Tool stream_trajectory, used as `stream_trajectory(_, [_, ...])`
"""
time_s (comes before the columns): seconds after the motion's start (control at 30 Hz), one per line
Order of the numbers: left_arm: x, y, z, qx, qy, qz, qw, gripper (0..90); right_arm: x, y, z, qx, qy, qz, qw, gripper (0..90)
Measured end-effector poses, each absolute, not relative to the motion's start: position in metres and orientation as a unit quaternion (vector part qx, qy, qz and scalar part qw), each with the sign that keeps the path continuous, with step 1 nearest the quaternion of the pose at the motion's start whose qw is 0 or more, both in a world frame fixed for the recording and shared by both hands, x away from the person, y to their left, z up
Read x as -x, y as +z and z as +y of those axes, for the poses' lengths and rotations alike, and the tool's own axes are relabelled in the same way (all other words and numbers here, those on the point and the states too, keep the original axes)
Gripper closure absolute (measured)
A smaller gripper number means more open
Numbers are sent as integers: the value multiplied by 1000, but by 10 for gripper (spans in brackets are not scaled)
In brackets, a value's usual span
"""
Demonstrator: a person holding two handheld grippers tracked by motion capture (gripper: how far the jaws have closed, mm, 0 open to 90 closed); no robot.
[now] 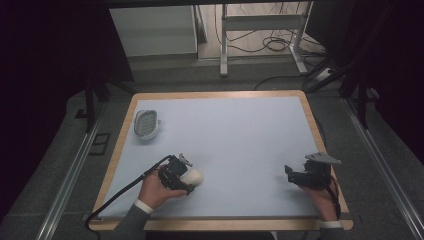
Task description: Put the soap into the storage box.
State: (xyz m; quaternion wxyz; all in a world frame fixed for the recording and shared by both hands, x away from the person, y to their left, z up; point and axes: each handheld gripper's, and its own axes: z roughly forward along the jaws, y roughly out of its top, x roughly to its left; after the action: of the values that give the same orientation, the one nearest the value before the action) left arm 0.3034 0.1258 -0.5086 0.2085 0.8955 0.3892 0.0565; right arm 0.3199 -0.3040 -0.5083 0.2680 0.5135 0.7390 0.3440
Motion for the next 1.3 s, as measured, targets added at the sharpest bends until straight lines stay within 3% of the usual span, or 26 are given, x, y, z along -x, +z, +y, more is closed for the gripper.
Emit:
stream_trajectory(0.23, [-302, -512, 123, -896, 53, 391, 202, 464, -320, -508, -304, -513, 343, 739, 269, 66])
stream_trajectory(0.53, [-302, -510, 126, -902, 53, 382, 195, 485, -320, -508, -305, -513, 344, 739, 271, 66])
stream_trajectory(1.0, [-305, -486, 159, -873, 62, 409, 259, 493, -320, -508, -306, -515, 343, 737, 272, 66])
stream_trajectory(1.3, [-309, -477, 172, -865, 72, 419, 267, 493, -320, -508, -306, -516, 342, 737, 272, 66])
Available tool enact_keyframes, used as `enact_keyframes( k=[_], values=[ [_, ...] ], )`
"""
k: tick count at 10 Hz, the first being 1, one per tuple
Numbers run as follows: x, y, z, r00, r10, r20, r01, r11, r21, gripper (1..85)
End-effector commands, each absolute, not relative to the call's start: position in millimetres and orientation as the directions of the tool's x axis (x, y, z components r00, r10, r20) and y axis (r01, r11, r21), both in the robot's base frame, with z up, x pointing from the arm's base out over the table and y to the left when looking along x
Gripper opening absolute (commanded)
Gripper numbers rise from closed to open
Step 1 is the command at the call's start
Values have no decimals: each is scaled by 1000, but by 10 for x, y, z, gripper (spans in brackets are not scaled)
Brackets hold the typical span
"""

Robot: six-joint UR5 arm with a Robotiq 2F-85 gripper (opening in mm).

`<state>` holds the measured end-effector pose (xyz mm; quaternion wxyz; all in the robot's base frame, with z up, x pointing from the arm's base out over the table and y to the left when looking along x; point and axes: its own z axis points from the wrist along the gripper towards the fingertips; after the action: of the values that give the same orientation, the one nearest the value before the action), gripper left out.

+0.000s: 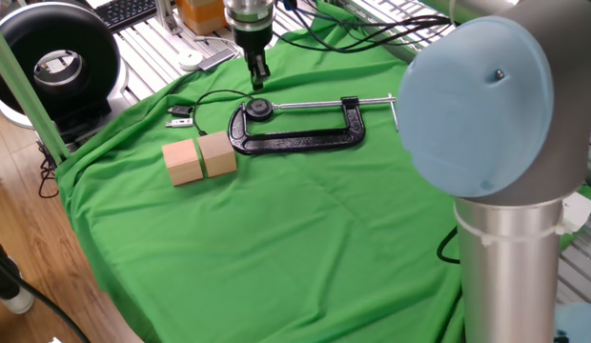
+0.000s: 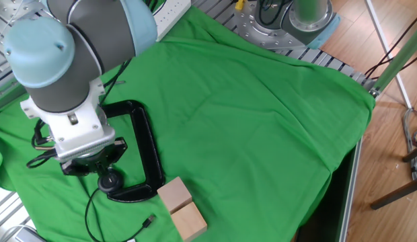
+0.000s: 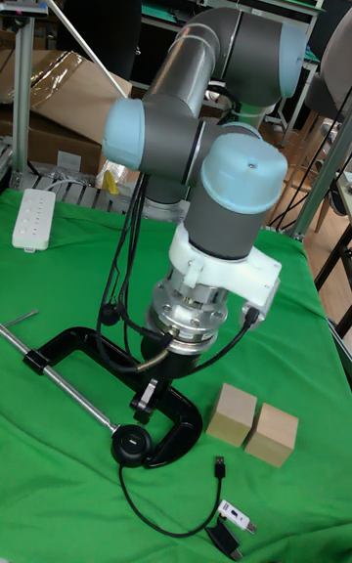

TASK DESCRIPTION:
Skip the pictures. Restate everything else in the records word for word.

RESULT OF THIS TASK:
Tool stream_trajectory, used as `stream_trajectory(_, [_, ...])`
"""
time_s (comes before the columns): seconds after the motion's start (control at 30 Hz), one per line
Order of the numbers: left_arm: x, y, z, qx, qy, qz, qw, gripper (0..90); right_arm: x, y, z, qx, qy, qz, qw, gripper (0..90)
Measured end-effector poses, each absolute, not relative to the motion's start: position in metres and orientation as a unit quaternion (vector part qx, qy, qz and scalar part qw), each with the sign that keeps the path continuous, with step 1 nearest the quaternion of the pose at the motion's start whose qw is 0 or more, both in a world frame fixed for the recording and shared by both hands, x away from the person, y to their left, z up
Read x as -x, y as +z and z as +y of those axes, for the poses' lengths and rotations alike, and the tool's own axes are relabelled in the same way (all other words and numbers here, those on the point and the states too, keep the original axes)
Gripper closure absolute (measured)
A smaller gripper number means more open
Numbers are sent as integers: the value multiplied by 1000, but by 10 for gripper (spans in brackets are not scaled)
In brackets, a value's usual span
"""
Demonstrator: a person holding two handheld grippers tracked by motion capture (gripper: how far the jaws have closed, mm, 0 open to 90 closed); no robot.
[now] 
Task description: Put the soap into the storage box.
State: (xyz m; quaternion wxyz; all in a world frame fixed for the recording and shared by both hands, x away from the person, y to their left, z up; point and axes: each handheld gripper's, and its own axes: z roughly forward along the jaws, y roughly out of its top, x roughly to its left; after the action: of the values that give the same orientation, the one nearest the value before the action) left arm 0.3034 0.1258 -0.5086 0.2085 0.8955 0.3892 0.0565; right arm 0.3199 -0.3040 -0.5083 0.2680 0.5135 0.7390 0.3440
Motion for the next 1.3 s, as measured, targets added at the sharpest bends until straight lines stay within 3% of the usual span, or 26 are given, x, y, z along -x, +z, +y, more is closed for the gripper.
Emit:
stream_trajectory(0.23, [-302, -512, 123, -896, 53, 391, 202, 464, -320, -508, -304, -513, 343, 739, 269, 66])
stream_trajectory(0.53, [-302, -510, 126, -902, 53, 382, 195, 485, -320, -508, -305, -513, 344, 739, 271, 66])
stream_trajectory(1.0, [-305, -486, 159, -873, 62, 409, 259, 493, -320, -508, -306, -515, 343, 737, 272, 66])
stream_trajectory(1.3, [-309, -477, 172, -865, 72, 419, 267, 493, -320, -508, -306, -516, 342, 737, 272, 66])
Available tool enact_keyframes, used as `enact_keyframes( k=[_], values=[ [_, ...] ], )`
"""
k: tick count at 10 Hz, the first being 1, one per tuple
Numbers run as follows: x, y, z, r00, r10, r20, r01, r11, r21, gripper (1..85)
End-effector commands, each absolute, not relative to the call's start: position in millimetres and orientation as the directions of the tool's x axis (x, y, z components r00, r10, r20) and y axis (r01, r11, r21), both in the robot's base frame, with z up, x pointing from the arm's base out over the table and y to the left when looking along x
Gripper opening absolute (commanded)
Gripper numbers rise from closed to open
Step 1 is the command at the call's start
Values have no decimals: each is scaled by 1000, but by 10 for x, y, z, gripper (spans in brackets are not scaled)
Brackets hold the typical span
"""

Robot: six-joint UR5 arm with a Robotiq 2F-85 gripper (opening in mm).

`<state>` holds the measured end-effector pose (xyz mm; quaternion wxyz; all in the robot's base frame, with z up, x pointing from the arm's base out over the table and y to the left when looking along x; point and axes: its own z axis points from the wrist along the gripper towards the fingertips; after the action: of the values that give the same orientation, the one nearest the value before the action), gripper left out.

+0.000s: 
+0.000s: 
+0.000s: 

Nothing else belongs to this exercise.